§ STUDY MATERIAL:
· · · · · · ·

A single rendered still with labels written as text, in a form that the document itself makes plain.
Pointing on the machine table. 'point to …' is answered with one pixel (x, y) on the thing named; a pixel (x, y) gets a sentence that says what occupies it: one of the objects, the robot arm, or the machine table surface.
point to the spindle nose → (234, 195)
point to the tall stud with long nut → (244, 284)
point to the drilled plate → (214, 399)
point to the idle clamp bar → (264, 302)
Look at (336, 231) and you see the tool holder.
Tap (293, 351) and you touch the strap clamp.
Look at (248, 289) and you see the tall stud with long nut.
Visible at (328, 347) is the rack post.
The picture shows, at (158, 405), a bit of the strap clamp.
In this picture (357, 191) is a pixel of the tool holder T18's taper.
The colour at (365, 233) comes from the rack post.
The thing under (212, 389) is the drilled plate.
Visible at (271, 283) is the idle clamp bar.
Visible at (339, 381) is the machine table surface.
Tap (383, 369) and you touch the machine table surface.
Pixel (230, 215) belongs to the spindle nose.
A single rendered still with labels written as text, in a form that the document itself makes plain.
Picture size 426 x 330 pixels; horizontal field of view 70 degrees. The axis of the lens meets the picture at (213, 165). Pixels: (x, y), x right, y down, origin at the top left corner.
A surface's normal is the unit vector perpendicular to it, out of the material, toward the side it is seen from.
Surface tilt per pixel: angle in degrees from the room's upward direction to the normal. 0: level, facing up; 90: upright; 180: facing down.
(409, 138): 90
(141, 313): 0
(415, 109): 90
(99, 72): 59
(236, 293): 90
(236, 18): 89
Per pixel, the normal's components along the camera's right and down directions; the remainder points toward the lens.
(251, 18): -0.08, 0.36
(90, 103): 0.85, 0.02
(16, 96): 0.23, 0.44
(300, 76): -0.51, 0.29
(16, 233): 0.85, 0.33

· · · · · · ·

§ TASK GOAL:
Line by line, return the whole listing without a single difference.

§ RESPONSE BOX:
A single rendered still with labels written as text, in a form that the document itself makes plain.
Pointing on the machine table. 'point to …' is answered with one pixel (x, y) on the thing named; a pixel (x, y) gets a sentence that says what occupies it: one of the objects, the robot arm, or the machine table surface.
point to the spindle nose → (234, 195)
point to the tall stud with long nut → (244, 284)
point to the drilled plate → (214, 399)
point to the idle clamp bar → (264, 302)
Look at (336, 231) and you see the tool holder.
Tap (293, 351) and you touch the strap clamp.
Look at (248, 289) and you see the tall stud with long nut.
Visible at (328, 347) is the rack post.
The picture shows, at (158, 405), a bit of the strap clamp.
In this picture (357, 191) is a pixel of the tool holder T18's taper.
The colour at (365, 233) comes from the rack post.
The thing under (212, 389) is the drilled plate.
Visible at (271, 283) is the idle clamp bar.
Visible at (339, 381) is the machine table surface.
Tap (383, 369) and you touch the machine table surface.
Pixel (230, 215) belongs to the spindle nose.
A single rendered still with labels written as text, in a form that the document itself makes plain.
Picture size 426 x 330 pixels; horizontal field of view 70 degrees. The axis of the lens meets the picture at (213, 165). Pixels: (x, y), x right, y down, origin at the top left corner.
A surface's normal is the unit vector perpendicular to it, out of the material, toward the side it is seen from.
Surface tilt per pixel: angle in degrees from the room's upward direction to the normal. 0: level, facing up; 90: upright; 180: facing down.
(409, 138): 90
(141, 313): 0
(415, 109): 90
(99, 72): 59
(236, 293): 90
(236, 18): 89
Per pixel, the normal's components along the camera's right and down directions; the remainder points toward the lens.
(251, 18): -0.08, 0.36
(90, 103): 0.85, 0.02
(16, 96): 0.23, 0.44
(300, 76): -0.51, 0.29
(16, 233): 0.85, 0.33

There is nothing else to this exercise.